What’s What & Who’s Who: Gymnastics

You better have depth

A team sends six athletes to compete in each event, with the top five scorers counting toward the team score. Occasionally, a seventh gymnast will participate as an exhibitionist, although her score does not count toward the team or individual rankings.

The gymnasts are often honored for individual performances, in addition to the more important team score.

The best things come in fours

At each meet there are four events: vault, uneven bars, beam and floor routine.

For the vaulting event, a gymnast sprints down a runway and jumps onto an angled spring board, propelling herself head first onto a vault — a square platform raised approximately four feet off the ground. She then uses her arms to flip off the vault. Her momentum helps her to somersault through the air and then land on the other side of the vault.

For the uneven bars, two bars are placed parallel to one another and set at different heights. The gymnast performs a variety of complicated moves, going back and forth between the two bars.

For the balance beam, the gymnast performs a routine on top of a four-inch-wide beam, scurrying back and forth and executing a variety of moves.

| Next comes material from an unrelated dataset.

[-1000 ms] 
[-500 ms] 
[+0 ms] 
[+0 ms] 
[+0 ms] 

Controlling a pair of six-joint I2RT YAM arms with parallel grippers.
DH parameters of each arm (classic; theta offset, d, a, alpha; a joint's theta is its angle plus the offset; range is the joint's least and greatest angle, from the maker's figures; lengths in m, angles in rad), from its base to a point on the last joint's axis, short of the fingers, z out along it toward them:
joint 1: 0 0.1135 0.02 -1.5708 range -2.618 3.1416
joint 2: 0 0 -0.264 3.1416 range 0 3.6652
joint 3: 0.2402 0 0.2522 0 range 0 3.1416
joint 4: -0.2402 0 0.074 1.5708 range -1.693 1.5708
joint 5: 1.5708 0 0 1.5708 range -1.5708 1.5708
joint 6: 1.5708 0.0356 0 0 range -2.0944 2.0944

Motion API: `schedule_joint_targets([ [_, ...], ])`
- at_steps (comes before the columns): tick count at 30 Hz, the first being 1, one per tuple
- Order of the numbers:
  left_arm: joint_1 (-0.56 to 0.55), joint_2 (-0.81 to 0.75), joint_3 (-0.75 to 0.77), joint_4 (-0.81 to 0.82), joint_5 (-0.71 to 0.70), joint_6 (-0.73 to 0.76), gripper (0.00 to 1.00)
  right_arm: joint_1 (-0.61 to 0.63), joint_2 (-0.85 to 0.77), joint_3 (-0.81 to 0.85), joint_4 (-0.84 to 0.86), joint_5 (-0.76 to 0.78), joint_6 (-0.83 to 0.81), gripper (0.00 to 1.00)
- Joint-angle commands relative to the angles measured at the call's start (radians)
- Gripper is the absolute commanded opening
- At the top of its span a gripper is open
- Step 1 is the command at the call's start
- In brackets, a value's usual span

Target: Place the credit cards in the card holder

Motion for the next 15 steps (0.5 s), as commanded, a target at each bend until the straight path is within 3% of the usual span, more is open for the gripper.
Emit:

The floor exercise encompasses a routine executed on a padded mat that incorporates music, dance and tumbling moves.

The perfect 10

For each event, the scoring begins out of 9.5 points. From this initial number, up to 0.5 points are added depending on the difficulty of the routine; the individual score is based on execution. Points are taken off for various shortcomings, including falling during a routine, lack of variety in elements or even a slip of the leotard above the hip bone. A perfect individual score would be a 10, meaning a perfect team score — five gymnasts in each of four events — would be 200.

Look out below

These girls fall at practice every day, doing everything from “splitting the beam” (use your imagination) or simply falling on their face from any number of different pieces of training equipment. Occasionally, the crashes cause more than bruises — last year’s captain, Sarah Peterson ’07, dislocated her elbow executing a difficult routine. Because the sport is so dangerous, coaches spot difficult routines during practice.

Oh, what these eyes have seen

Yale head coach Barbara Tonry has been coaching the successful Bulldog team since 1973, the first year of the program.

If only I had my youth

For most of the girls on Yale’s team, college gymnastics is less intense than high-school gymnastics. Because gymnasts generally peak in their teens, the college-aged gymnast generally does not practice as much as she did in high school or before. Many of the athletes say their bodies can’t handle the strain. This can be a difficult transition during the gymnasts’ freshman year, since less time is devoted to gymnastics in college and the style of competition is focused more on team results than individual results.

Doing it all

Three girls on the team compete in all four events: captain Kristen Campbell ’08, Brigitte Kivisto ’10 and Alina Liao ’09.

Stick It (2006, Kaltenbach Pictures)

There’s at least one movie for every sport. But apparently Hollywood did not follow actual gymnastics protocol for this one … shocker! In real life, gymnasts would not have been allowed to perform the stunts seen in the movie.

Passing notes

A long-standing team tradition calls for the captain to give “cheesy notes” — brief messages of encouragement — to each girl on the team before a meet.

Making a name for themselves

Currently, Liao is ranked fourth overall for the all-around event in the ECAC, including second for the balance beam and fourth for floor routine. Kivisto is tied for 15th in the ECAC, and Campbell rounds out the top of the Yale squad with a ranking of 29th.

Smarty pants

Four girls out of the 11 on the team were high-school valedictorians: Sarah Hughes ’09, Cynthia Leung ’08, Liao and Laura Lombardi ’08.

Atop the Ivy

As of Jan. 28, Yale was ranked as the top Ivy team. There are four Ancient Eight schools with programs — Penn, Cornell, Brown and Yale. The Elis are currently ranked as the fifth-best team in the ECAC.

Next victim

The girls are home this weekend, competing against Alaska-Anchorage at 1 p.m. on Sunday.